## EXERCISE GOAL
Return the lines below exactly, from the first line to the line that contains "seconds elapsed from". Leave out pictures.

Collected data entries
-----
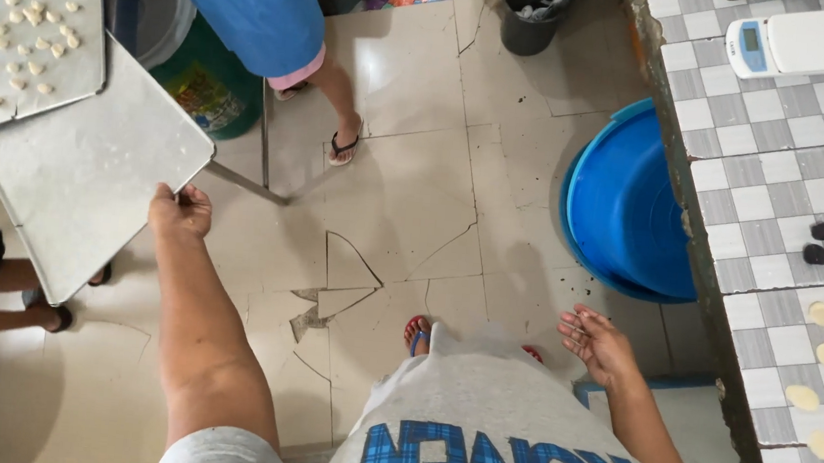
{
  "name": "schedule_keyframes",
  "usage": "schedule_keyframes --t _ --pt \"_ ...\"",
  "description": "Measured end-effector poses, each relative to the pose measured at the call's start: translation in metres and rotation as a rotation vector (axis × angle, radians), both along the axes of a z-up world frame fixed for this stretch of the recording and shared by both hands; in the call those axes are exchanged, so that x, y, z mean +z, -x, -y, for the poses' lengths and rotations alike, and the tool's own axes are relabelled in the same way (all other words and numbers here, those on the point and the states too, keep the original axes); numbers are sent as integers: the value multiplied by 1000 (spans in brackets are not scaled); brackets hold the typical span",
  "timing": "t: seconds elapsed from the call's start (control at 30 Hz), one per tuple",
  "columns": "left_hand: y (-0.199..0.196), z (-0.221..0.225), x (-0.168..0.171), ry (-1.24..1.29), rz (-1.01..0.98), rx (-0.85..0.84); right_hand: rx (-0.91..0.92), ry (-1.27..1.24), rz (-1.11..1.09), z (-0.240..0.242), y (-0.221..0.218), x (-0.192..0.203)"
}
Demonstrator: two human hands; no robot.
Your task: Placing small portions of dark filling onto circular dough pieces arranged on a checkered work surface in a bakery.
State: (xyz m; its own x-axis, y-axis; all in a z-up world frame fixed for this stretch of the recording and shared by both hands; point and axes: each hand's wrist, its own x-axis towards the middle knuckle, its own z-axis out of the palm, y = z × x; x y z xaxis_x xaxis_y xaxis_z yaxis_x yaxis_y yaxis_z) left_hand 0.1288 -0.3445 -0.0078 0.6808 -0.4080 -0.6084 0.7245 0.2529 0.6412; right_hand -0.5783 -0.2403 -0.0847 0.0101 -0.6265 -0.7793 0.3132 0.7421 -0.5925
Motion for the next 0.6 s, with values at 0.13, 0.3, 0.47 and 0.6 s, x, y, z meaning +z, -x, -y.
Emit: schedule_keyframes --t 0.13,0.3,0.47,0.6 --pt "-19 30 -20 9 -22 -15 -56 0 -18 -6 -12 20" --pt "10 49 -9 193 -110 -59 -123 -39 -20 -11 -29 37" --pt "31 87 8 338 -266 2 -169 -42 -17 -16 -35 24" --pt "12 108 -43 209 -298 237 -207 -27 -26 -14 -41 18"
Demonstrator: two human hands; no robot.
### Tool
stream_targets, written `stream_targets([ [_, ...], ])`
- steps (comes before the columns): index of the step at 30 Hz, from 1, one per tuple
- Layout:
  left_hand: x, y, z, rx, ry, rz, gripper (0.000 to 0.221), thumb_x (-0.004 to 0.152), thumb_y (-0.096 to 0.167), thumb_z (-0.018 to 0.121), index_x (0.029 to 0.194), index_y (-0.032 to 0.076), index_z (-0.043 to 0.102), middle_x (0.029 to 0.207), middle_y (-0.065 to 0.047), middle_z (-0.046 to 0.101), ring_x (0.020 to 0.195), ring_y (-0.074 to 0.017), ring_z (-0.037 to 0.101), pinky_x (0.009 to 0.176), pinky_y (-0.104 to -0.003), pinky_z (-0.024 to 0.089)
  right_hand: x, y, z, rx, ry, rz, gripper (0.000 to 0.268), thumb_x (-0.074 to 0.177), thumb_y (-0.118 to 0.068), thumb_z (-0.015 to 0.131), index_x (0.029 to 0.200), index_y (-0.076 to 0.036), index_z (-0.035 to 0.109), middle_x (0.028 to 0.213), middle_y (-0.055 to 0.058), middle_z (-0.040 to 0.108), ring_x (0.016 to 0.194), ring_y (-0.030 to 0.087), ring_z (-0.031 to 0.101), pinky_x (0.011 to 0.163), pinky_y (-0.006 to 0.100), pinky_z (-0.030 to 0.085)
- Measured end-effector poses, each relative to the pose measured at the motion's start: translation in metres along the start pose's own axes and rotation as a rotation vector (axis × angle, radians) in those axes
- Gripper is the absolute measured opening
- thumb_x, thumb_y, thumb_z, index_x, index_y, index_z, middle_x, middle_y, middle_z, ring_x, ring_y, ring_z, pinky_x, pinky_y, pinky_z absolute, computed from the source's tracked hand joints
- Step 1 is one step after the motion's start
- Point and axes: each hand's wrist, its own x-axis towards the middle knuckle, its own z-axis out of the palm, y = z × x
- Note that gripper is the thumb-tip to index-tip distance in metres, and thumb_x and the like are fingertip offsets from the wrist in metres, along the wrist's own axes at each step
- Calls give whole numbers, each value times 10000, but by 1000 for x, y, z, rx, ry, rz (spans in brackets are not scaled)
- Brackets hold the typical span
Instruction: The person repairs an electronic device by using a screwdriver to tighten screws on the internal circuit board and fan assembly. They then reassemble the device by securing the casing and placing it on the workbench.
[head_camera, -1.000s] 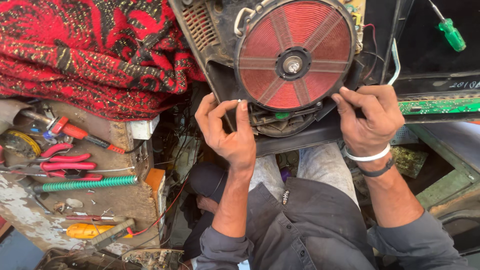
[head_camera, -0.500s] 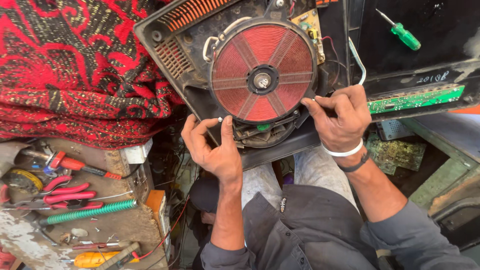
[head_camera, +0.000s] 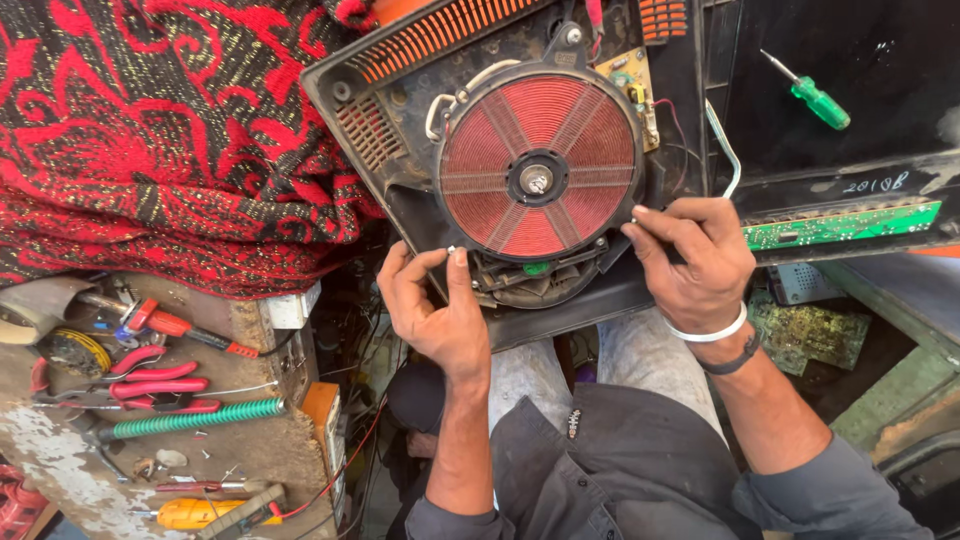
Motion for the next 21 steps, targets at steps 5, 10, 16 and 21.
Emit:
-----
## COMPLETED EXERCISE
{
  "name": "schedule_keyframes",
  "usage": "schedule_keyframes --t _ --pt \"_ ...\"",
  "description": "Measured end-effector poses, each relative to the pose measured at the call's start: translation in metres and rotation as a rotation vector (axis × angle, radians), both along the axes of a z-up world frame fixed for this stretch of the recording and shared by both hands; in the call those axes are exchanged, so that x, y, z mean +z, -x, -y, for the poses' lengths and rotations alike, and the tool's own axes are relabelled in the same way (all other words and numbers here, those on the point and the states too, keep the original axes); numbers are sent as integers: the value multiplied by 1000 (spans in brackets are not scaled); brackets hold the typical span",
  "timing": "t: seconds elapsed from the call's start (control at 30 Hz), one per tuple",

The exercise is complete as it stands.